**EXERCISE AIM**
Report how many lines in the records below contain the word "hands". Give only the number.

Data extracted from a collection
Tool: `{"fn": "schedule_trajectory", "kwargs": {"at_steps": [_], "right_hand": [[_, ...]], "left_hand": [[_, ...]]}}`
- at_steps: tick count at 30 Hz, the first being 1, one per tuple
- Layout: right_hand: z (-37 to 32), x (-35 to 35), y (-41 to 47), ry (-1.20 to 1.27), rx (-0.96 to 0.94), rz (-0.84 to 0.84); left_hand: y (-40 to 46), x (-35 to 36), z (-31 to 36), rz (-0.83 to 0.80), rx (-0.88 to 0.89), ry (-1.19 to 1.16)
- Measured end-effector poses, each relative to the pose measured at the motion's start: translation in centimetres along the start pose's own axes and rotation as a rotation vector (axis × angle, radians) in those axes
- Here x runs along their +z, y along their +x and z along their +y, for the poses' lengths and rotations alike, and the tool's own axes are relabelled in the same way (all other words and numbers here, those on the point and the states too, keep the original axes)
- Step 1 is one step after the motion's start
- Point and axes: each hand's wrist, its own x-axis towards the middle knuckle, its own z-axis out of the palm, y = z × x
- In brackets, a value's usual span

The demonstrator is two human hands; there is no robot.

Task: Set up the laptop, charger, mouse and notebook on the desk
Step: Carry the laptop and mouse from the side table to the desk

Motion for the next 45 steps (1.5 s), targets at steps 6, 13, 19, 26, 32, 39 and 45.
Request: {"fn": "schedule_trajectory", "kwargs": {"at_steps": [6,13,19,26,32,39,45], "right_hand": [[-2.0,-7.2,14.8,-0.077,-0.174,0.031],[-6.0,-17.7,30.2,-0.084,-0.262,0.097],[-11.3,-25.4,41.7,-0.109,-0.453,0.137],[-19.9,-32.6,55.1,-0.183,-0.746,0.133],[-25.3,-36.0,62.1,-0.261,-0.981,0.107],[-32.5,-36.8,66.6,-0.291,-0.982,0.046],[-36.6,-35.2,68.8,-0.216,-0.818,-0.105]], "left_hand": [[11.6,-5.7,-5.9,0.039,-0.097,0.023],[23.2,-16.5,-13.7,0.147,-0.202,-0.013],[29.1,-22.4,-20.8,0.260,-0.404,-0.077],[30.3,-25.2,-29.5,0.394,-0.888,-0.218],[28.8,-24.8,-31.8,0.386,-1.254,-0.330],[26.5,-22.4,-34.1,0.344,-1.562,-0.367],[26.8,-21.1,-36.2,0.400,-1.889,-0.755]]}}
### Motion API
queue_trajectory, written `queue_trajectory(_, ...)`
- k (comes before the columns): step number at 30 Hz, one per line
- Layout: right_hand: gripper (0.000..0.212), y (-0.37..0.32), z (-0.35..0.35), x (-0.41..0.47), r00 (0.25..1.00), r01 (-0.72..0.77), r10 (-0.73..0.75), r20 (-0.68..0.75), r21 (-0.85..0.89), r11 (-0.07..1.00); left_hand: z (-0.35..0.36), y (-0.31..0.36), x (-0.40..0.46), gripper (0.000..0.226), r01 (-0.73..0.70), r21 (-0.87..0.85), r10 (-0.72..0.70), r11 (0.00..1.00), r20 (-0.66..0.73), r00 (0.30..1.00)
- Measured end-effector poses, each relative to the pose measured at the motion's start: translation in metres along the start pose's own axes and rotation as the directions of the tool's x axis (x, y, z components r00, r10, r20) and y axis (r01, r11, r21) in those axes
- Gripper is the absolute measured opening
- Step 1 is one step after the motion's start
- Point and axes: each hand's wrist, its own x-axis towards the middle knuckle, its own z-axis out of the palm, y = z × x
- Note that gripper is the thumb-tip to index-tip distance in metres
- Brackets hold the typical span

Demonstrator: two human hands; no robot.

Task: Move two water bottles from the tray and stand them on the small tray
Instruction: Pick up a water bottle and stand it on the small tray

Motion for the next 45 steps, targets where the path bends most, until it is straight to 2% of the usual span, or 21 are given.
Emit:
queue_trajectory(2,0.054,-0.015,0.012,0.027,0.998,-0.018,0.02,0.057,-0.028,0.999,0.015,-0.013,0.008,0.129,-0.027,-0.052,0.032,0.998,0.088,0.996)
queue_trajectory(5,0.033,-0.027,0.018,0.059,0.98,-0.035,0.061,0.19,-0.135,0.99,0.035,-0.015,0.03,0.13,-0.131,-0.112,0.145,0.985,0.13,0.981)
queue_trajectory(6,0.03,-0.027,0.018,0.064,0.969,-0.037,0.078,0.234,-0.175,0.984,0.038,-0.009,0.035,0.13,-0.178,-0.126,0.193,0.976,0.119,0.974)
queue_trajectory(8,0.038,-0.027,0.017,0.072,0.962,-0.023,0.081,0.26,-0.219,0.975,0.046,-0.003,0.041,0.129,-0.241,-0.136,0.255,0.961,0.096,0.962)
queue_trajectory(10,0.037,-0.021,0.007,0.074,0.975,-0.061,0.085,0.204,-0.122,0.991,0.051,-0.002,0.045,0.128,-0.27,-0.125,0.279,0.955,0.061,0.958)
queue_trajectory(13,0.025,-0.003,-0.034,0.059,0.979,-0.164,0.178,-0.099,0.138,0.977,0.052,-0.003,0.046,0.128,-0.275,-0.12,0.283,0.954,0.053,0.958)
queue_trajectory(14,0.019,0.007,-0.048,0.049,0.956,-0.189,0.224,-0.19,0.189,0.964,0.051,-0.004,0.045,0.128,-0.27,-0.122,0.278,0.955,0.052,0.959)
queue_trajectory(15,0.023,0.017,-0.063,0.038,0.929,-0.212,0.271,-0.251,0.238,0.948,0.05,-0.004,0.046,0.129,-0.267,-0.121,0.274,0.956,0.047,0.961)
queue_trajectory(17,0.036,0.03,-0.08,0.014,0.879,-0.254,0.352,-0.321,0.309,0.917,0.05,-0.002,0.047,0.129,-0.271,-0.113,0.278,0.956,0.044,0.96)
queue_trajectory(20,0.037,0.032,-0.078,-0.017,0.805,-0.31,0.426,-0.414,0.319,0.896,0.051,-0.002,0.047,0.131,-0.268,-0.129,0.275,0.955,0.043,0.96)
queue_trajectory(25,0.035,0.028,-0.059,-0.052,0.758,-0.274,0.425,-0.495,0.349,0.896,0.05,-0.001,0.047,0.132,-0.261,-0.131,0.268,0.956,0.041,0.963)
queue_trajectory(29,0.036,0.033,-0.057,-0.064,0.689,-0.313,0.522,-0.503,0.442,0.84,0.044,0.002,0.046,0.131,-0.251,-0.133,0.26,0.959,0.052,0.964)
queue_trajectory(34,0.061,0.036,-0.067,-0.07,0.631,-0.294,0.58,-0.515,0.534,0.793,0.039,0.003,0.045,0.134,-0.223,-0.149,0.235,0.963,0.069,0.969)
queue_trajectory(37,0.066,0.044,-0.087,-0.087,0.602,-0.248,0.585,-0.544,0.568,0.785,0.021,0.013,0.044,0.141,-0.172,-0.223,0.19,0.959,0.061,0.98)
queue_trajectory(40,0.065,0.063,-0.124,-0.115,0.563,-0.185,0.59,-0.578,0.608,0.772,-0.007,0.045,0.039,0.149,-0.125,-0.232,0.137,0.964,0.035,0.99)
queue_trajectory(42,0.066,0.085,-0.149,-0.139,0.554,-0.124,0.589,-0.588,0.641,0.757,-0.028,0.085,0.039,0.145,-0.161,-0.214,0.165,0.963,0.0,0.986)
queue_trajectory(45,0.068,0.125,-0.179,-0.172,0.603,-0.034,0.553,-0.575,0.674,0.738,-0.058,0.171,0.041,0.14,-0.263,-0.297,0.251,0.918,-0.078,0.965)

**PROBLEM SOLUTION**
2